- Opening Delimiter -

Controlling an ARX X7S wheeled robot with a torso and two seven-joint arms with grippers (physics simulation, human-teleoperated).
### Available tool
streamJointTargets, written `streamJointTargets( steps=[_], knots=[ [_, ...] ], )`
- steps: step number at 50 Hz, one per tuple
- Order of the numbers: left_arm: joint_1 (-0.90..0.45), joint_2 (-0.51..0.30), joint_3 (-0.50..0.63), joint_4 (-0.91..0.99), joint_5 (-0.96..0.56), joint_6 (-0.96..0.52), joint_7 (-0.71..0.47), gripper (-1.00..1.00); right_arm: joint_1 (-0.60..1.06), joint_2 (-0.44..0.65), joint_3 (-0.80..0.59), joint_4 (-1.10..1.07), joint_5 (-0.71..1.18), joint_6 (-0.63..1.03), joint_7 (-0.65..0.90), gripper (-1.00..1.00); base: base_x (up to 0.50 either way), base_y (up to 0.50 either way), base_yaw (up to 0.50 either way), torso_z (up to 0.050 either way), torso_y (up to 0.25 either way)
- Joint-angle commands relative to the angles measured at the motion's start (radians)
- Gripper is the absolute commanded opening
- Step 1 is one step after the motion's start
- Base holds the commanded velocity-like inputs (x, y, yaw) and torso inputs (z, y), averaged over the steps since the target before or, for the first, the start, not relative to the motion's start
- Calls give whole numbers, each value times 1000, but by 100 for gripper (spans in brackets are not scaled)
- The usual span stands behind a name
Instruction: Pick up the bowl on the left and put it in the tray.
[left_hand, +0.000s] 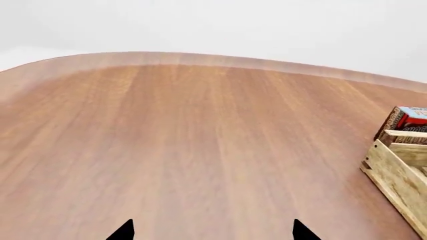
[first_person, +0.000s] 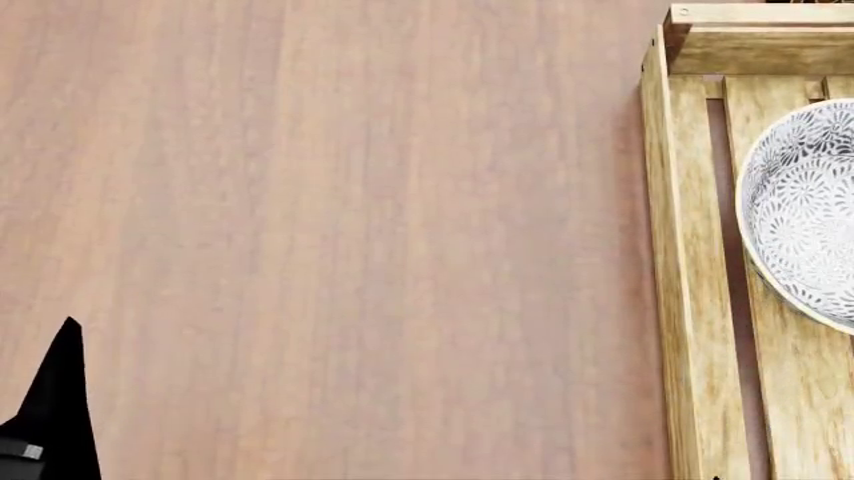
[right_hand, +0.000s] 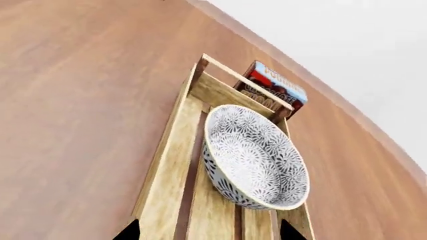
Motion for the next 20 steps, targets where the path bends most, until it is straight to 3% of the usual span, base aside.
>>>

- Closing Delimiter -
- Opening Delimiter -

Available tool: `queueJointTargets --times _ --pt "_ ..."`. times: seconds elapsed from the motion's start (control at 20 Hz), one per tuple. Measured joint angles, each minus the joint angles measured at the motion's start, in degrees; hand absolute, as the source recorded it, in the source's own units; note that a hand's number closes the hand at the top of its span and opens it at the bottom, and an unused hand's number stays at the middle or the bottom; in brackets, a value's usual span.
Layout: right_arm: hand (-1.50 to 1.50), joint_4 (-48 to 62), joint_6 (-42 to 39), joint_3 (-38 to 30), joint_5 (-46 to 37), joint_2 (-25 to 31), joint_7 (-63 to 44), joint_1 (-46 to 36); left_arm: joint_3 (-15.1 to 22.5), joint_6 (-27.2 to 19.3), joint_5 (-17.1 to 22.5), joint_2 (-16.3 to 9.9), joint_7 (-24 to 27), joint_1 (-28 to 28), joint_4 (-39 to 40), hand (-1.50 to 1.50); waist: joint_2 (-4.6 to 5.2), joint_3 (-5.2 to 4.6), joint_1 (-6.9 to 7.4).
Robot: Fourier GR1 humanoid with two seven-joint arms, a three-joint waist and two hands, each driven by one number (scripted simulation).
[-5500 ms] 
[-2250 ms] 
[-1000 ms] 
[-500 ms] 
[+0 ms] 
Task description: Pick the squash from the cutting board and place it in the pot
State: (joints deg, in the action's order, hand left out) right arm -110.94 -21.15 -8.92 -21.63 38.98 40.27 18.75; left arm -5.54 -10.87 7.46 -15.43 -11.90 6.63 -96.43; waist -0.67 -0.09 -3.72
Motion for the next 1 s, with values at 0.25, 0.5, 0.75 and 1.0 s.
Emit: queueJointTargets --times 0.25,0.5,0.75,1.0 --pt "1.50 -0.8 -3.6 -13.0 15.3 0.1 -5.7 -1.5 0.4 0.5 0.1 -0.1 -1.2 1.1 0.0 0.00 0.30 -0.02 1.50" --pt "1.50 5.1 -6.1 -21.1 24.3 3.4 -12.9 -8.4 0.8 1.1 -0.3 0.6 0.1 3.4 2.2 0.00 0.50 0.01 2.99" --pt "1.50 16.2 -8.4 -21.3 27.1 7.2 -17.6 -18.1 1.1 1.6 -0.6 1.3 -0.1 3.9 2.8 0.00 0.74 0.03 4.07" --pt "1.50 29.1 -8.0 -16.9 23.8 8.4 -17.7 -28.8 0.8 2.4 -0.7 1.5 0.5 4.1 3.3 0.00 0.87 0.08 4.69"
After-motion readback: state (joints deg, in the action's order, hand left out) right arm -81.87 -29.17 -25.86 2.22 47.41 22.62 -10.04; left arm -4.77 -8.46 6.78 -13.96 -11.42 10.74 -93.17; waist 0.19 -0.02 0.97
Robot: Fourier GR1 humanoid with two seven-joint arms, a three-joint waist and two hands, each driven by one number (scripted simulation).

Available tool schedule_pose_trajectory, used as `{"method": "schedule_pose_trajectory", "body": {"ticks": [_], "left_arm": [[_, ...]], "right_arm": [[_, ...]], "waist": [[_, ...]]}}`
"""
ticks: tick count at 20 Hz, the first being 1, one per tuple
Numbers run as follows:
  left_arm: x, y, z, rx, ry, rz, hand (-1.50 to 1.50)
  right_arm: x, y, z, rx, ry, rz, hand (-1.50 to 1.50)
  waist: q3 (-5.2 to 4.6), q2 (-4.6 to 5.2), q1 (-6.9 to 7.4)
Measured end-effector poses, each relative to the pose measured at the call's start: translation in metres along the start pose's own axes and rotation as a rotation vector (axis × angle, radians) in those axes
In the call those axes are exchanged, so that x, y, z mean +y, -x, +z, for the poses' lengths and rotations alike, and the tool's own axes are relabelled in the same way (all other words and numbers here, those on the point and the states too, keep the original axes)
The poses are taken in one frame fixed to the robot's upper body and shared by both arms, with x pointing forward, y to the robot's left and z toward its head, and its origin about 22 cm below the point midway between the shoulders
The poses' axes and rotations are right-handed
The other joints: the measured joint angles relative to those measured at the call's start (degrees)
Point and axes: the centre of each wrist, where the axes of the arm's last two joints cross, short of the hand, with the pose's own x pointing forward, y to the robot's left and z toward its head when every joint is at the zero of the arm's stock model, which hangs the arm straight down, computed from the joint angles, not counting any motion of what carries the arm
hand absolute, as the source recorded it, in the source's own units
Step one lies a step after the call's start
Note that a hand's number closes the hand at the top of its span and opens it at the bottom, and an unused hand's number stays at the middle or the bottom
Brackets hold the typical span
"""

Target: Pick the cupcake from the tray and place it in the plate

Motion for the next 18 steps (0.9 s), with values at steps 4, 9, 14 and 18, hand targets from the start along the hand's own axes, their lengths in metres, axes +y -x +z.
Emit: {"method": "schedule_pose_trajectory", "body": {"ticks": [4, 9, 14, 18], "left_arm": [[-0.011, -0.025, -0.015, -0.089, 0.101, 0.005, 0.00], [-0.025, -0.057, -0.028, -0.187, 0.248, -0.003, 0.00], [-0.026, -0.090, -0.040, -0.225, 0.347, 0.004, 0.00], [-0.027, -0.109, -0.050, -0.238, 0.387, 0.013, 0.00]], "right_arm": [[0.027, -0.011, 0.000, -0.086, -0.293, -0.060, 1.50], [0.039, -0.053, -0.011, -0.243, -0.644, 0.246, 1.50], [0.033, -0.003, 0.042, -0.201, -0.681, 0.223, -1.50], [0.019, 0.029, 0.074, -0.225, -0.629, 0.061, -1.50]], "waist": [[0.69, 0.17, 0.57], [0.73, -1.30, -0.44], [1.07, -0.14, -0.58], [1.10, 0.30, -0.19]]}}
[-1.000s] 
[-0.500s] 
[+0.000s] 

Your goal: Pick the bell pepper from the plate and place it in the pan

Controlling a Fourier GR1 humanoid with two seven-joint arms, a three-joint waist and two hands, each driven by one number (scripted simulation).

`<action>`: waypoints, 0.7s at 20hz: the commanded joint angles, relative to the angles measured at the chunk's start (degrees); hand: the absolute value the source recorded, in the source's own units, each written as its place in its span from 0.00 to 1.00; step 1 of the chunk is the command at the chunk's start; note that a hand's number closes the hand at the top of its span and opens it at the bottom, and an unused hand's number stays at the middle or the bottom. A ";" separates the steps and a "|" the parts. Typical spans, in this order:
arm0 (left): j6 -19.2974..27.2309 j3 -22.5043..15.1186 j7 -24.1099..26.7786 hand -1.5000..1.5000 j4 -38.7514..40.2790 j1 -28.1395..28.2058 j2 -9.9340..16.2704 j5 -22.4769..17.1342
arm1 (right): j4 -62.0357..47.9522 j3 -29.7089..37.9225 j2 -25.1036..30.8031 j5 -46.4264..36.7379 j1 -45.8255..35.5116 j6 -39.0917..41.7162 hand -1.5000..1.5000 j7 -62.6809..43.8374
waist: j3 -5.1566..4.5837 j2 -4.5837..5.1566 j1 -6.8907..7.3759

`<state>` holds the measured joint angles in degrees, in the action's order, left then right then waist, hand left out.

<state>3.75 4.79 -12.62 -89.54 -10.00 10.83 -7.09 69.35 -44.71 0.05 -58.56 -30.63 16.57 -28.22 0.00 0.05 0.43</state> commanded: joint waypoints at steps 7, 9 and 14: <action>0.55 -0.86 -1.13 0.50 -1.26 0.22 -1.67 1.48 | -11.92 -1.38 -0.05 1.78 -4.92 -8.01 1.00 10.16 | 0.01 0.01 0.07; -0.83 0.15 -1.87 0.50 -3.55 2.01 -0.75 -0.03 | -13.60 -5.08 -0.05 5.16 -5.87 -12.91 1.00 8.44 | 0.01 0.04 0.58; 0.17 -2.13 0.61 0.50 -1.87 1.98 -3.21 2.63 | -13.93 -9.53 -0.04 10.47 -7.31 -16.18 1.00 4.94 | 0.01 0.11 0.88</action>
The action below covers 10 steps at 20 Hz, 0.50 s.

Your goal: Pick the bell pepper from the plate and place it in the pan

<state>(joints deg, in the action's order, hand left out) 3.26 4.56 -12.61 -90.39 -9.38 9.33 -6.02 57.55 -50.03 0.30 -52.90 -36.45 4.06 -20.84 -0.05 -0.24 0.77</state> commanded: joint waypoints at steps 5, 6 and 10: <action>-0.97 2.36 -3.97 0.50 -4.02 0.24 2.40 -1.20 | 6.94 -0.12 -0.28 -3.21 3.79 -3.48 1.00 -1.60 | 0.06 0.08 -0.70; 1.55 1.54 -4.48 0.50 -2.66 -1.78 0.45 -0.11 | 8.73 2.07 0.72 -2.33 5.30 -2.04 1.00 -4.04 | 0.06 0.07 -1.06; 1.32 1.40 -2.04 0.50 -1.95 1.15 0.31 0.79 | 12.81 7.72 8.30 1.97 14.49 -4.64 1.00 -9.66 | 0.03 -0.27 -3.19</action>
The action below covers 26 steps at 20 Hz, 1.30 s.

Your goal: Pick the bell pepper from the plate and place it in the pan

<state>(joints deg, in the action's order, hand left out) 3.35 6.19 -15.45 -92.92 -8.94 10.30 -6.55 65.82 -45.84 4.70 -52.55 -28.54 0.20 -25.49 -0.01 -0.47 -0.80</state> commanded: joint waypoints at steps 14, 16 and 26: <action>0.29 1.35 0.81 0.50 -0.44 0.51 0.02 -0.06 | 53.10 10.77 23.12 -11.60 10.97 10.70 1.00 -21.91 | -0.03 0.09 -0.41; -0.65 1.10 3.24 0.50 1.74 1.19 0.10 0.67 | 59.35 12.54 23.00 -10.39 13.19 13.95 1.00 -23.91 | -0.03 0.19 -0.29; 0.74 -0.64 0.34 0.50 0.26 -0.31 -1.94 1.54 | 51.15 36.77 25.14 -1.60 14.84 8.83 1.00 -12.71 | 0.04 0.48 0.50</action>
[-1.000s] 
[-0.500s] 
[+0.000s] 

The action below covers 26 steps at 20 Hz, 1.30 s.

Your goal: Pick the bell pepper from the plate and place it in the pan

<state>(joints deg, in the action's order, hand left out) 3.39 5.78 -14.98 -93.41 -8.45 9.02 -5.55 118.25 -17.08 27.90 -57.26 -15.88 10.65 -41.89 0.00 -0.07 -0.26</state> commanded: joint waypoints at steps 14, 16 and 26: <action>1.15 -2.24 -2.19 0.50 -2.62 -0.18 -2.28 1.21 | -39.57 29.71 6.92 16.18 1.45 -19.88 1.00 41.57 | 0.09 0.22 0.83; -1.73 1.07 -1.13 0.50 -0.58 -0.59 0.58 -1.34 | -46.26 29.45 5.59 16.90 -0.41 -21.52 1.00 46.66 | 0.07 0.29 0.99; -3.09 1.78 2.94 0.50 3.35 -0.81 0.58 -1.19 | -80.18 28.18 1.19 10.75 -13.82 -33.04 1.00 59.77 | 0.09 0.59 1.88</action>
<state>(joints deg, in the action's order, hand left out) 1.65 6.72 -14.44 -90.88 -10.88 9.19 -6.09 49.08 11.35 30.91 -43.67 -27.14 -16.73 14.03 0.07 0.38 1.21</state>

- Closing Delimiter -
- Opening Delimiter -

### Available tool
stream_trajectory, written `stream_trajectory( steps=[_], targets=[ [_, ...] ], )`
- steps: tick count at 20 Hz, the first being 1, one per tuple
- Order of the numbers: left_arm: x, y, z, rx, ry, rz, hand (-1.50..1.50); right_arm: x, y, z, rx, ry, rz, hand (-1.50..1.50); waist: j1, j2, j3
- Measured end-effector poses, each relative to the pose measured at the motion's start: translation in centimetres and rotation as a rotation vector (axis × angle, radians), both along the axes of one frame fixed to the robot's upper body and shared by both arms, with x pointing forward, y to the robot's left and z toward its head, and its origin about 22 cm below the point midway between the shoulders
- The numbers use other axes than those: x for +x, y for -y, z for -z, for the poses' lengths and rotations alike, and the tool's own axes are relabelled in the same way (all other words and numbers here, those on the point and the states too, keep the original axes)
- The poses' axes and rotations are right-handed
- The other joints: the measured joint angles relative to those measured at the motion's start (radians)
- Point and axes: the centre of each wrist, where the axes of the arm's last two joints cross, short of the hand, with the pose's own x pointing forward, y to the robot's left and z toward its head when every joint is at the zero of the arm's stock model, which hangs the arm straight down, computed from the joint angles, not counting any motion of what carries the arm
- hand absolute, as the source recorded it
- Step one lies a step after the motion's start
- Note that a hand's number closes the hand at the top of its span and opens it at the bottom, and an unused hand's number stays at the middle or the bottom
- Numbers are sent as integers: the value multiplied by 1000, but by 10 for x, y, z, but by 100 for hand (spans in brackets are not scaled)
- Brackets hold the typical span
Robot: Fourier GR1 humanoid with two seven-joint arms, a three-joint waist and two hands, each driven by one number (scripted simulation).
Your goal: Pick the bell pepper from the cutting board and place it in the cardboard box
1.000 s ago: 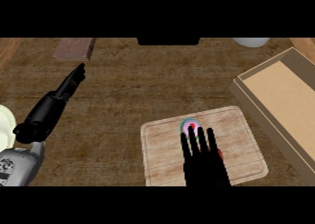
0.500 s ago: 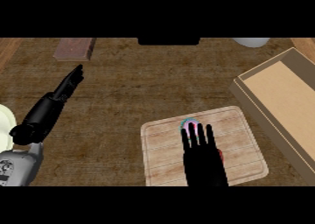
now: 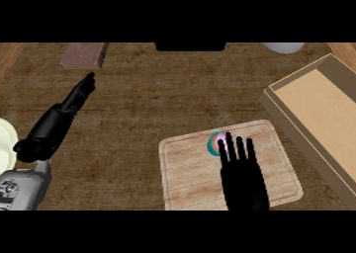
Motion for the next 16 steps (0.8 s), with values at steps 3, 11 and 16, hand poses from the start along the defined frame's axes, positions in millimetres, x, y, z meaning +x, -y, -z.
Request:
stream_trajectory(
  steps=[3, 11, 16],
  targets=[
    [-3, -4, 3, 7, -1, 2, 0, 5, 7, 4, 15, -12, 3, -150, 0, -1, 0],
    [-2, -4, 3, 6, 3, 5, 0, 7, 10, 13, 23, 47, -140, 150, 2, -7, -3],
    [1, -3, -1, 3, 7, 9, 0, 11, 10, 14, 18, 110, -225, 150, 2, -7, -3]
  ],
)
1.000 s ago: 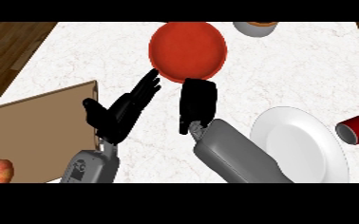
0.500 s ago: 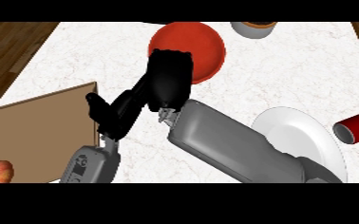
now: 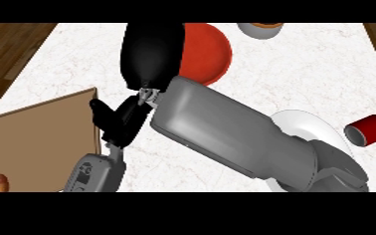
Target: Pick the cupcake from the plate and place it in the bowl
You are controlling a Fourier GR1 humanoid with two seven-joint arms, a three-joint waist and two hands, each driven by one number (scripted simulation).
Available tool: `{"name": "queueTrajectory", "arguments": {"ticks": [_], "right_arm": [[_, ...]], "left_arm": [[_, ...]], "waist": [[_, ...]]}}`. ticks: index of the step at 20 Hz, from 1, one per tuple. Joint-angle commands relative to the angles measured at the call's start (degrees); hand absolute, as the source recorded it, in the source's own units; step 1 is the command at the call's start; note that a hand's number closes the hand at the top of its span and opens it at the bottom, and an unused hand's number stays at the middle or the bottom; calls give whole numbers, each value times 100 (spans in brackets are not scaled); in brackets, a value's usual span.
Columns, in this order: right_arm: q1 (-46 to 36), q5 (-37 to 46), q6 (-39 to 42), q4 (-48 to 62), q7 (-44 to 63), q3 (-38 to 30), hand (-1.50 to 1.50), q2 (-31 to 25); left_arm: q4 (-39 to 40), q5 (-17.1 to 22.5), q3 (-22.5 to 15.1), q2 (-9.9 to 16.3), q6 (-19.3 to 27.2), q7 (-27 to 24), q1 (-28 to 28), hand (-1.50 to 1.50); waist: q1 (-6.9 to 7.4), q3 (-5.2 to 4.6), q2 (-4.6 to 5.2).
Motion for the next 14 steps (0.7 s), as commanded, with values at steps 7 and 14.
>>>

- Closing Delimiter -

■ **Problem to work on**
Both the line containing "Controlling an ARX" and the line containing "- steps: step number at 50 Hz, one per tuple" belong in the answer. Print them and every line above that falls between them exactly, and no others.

■ **Result for this exercise**
Controlling an ARX X7S wheeled robot with a torso and two seven-joint arms with grippers (physics simulation, human-teleoperated).
### Available tool
streamJointTargets, written `streamJointTargets( steps=[_], knots=[ [_, ...] ], )`
- steps: step number at 50 Hz, one per tuple

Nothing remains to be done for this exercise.